● **Task brief**: Look for the word "instance" in the entries below, then copy every line that has it.

● **Data to examine**:

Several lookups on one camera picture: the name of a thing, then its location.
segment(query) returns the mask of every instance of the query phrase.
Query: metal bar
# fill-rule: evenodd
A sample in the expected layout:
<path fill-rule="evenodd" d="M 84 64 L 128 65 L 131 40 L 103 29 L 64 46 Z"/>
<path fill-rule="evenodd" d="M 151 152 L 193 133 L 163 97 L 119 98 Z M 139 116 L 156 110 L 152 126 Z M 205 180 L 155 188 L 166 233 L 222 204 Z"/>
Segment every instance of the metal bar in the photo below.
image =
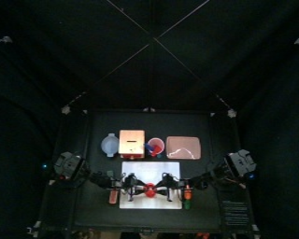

● **Result of the task**:
segment(query) returns the mask of every instance of the query phrase.
Segment every instance of the metal bar in the photo below.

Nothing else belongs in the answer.